Thursday, May 1, 2008

Juxtiposition

Another, if less integrated, series of thoughts today. A friend of mine teaches juxtaposition in poetry -- how just by placement we can make more powerful connections than we could linearly or narratively.


First, my daughter's first grade class is raising chicks -- from eggs. I was worried this would mean eggs would come under fire as dinner food (my fall-back when all hell breaks loose) -- luckily not. Yesterday she told us that you have to wash your hands with soap for a really long time before you turn the eggs. The oil on your hands seals the breathing holes in the eggs and the chickens will die. In the darkroom, you can use grease from your nose to seal a small scratch in a negative. Now these two facts have nothing to do with petroleum, but they do speak to the nature of oil...

I came across a t-shirt in Whole Foods yesterday -- it said, "Insatiable is not Sustainable."

Then two articles in the times today. I'm just going to quote them.

by IAN AUSTEN
OTTAWA — Canadian federal and provincial government officials were conducting an investigation Wednesday into Syncrude Canada, a large oil-sands project operator, after hundreds of migrating ducks that landed in a company tailings pond died.

Water used to separate and process the oil-bearing tar in oil-sands deposits ends up in large ponds and becomes a toxic sludge. Alberta officials said Tuesday that Syncrude had failed to operate noisemakers to frighten away birds. The company also appears not to have notified the province’s government about the birds’ arrival on Monday.

An anonymous tip eventually alerted officials that about 500 birds were in the pond.



by Jim Robbins
“There’s something soothing about hearing a horse whinny and swish her tail,” she said. “You leave on a ride with all the noise in your head and at the end things have quieted down and I have the best way and the most poetic way to write the passage.”

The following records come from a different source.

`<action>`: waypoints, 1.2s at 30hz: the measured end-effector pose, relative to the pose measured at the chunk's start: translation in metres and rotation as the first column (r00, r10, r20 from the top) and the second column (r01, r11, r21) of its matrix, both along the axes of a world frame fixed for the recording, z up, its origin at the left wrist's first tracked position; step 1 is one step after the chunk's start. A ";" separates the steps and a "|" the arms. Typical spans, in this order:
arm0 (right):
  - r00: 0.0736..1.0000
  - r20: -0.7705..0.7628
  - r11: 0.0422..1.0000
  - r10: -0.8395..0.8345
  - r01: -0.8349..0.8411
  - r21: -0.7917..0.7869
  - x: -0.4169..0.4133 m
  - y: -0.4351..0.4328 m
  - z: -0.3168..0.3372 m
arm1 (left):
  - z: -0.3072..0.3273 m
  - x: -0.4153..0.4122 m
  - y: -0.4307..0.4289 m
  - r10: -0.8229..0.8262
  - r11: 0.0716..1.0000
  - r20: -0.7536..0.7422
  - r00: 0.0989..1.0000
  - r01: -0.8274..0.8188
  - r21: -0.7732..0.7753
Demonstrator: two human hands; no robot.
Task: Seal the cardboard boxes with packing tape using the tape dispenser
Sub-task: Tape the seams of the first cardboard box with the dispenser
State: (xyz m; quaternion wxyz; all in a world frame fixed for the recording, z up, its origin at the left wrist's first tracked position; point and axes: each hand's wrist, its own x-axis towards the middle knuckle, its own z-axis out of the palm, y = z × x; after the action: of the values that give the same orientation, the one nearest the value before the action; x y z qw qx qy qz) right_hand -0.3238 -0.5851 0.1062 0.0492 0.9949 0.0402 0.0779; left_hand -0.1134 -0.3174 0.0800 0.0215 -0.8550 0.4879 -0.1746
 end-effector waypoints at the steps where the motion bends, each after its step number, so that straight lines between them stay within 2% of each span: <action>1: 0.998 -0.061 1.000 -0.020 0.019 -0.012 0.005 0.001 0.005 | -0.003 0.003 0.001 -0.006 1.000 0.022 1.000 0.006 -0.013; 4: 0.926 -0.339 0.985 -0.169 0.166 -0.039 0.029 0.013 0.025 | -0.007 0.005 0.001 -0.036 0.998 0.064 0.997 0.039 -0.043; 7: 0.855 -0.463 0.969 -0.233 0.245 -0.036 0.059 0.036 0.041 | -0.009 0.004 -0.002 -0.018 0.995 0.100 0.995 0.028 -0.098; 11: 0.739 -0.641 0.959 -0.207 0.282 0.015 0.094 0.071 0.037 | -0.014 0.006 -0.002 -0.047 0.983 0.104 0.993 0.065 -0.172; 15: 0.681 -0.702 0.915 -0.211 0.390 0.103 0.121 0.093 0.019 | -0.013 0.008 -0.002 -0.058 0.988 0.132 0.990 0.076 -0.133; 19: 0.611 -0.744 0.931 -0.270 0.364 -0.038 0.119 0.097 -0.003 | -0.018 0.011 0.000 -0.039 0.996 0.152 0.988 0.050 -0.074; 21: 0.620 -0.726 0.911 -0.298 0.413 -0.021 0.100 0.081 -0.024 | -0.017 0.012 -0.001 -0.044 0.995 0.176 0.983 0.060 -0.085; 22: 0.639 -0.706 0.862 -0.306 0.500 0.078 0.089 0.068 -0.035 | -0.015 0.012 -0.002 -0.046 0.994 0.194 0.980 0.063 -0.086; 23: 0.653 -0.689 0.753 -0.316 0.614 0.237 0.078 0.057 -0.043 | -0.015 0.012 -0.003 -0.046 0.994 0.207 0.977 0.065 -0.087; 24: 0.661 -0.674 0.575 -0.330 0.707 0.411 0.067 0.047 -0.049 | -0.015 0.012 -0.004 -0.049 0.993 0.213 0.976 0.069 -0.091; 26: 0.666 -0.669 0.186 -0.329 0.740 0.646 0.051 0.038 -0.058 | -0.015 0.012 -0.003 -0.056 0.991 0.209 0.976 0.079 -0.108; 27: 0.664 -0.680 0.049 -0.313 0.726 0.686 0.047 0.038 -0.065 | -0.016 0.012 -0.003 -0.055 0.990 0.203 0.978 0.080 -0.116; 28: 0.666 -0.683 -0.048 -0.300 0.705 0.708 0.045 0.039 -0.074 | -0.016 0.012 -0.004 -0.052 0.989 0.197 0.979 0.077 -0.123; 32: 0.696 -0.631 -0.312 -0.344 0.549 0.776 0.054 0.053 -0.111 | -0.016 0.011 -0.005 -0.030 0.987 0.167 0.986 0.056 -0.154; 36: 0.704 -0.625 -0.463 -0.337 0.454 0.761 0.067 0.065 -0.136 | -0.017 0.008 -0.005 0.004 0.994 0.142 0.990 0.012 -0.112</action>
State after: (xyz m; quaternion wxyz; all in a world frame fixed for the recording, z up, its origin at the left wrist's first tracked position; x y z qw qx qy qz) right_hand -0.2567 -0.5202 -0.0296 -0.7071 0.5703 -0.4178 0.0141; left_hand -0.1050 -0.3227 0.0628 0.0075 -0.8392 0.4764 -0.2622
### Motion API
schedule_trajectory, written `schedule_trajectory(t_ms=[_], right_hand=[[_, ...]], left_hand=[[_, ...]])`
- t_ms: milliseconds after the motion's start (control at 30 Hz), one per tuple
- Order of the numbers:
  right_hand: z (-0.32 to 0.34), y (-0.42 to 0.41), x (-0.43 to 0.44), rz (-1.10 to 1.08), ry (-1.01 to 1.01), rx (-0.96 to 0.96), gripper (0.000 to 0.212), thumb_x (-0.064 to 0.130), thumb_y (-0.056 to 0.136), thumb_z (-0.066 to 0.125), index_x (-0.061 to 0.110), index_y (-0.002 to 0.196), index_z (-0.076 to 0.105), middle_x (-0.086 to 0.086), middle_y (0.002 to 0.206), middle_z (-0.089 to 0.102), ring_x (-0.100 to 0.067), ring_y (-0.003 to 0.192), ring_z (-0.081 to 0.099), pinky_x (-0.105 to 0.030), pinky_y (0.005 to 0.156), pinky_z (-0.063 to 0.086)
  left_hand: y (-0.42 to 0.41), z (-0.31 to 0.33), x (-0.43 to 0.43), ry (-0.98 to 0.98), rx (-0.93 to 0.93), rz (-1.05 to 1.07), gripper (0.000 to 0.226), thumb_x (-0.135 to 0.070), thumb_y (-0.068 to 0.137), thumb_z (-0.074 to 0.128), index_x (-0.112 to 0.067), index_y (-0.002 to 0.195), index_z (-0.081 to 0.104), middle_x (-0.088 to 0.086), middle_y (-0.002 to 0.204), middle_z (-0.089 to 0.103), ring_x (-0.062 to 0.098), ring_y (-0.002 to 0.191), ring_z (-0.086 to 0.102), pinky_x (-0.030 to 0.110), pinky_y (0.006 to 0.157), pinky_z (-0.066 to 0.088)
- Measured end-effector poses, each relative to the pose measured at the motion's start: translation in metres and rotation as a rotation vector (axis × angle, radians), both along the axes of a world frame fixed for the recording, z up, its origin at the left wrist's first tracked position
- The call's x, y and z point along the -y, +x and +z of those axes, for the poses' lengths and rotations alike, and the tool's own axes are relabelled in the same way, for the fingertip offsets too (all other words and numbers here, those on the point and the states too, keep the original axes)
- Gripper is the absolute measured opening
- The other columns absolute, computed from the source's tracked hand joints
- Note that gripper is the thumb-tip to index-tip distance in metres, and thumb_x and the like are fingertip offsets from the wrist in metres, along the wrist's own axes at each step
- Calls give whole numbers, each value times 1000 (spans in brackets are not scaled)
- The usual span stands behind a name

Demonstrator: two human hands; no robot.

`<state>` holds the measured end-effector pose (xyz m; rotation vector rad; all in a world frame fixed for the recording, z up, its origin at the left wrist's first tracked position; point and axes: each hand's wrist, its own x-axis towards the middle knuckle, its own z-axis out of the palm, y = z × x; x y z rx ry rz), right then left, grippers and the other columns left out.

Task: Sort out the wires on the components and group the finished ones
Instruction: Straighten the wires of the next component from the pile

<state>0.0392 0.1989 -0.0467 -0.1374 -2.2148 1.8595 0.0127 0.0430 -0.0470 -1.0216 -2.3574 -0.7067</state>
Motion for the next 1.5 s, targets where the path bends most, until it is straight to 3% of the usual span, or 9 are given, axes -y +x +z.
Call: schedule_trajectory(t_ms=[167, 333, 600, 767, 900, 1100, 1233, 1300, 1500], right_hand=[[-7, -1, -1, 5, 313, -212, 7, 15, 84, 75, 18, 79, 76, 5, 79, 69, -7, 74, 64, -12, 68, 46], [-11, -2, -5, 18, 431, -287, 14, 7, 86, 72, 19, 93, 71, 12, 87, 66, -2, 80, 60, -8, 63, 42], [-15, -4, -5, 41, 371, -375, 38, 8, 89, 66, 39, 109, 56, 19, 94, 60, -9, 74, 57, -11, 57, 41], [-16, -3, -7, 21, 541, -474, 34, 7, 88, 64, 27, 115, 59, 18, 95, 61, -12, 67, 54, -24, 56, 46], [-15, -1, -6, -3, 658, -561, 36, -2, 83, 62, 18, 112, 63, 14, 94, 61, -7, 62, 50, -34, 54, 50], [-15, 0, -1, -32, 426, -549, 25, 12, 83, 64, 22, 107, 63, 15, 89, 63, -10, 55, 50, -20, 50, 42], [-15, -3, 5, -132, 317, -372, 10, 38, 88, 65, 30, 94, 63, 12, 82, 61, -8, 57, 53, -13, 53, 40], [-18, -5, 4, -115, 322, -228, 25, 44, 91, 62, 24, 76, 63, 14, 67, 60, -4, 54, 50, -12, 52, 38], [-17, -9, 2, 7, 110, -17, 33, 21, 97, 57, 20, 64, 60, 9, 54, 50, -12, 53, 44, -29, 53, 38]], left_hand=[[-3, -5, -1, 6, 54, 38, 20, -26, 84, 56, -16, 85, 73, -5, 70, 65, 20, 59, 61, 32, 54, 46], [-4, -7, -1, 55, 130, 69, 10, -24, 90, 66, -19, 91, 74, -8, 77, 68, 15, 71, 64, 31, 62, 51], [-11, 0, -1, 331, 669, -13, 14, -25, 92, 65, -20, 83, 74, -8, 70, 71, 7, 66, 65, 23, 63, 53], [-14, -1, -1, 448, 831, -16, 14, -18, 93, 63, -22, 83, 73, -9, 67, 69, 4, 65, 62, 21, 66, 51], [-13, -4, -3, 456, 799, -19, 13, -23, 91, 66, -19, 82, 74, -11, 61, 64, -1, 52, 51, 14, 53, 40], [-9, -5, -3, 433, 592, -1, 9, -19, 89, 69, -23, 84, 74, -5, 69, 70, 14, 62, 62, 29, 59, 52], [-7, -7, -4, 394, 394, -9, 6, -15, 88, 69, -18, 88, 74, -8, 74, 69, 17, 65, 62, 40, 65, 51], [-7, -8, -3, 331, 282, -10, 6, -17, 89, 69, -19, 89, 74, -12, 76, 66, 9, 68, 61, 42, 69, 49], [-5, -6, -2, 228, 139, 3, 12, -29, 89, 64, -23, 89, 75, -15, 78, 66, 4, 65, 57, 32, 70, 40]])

But there is a nearby world that obsesses her, a world she finds unsettling. She and her husband, Charlie Ross, a real-estate broker, recently built a one-room log cabin in Sublette County, more rural and far less rarefied. It offers an expansive, soul-stirring view of the extraordinary Wind River Range and the high plains — but at the same time a window into what she considers Wyoming’s destruction by the development of gas and oil fields.

“I fell in love with Wyoming because it reminded me of Africa,” she said. “It’s beautiful, but a harsh environment and it’s tough to make a living.”
Ms. Fuller has what she calls the good life, Rocky Mountain style.

...

“It’s all been leased,” she said. “It’s all slated for oil and gas development.”

Later we drove past the tiny town of Pinedale, and across public land, where towering steel oil derricks flying American flags slice into the blue sky and a natural landscape once full of antelope, jackrabbits and sagebrush is now a vast industrial landscape. White pickup trucks raise clouds of dust and fierce winds blow tumbleweeds across prairie scraped to bare dirt by bulldozers.

Biologists say that this development could destroy the antelope migration from outside Pinedale to Yellowstone National Park, hundreds of miles north, now the longest overland mammal migration in the Lower 48.

...

She was born into white Rhodesia and came of age during the war for independence by the black majority, who renamed it Zimbabwe. By the age of 6, she said, she had learned how to use an Uzi submachine gun and knew the basics of first aid. She suffered the ordeal of her baby sister drowning, an older brother who died of meningitis and another who died in infancy; she says the cause of death was being born in Africa.

Now she considers herself a messenger who must bear witness to what she sees as the war on the land, with its natural and human casualties.

“I travel between these worlds. I couldn’t leave the oil field behind when I came home to Teton County,” she said. It has been hard, Ms. Fuller allows, to tell her friends about the other Wyoming. “I can’t talk about my childhood, I can’t talk about the war, and its hard to talk about what’s going on in the oil field. That’s why I wrote the book.”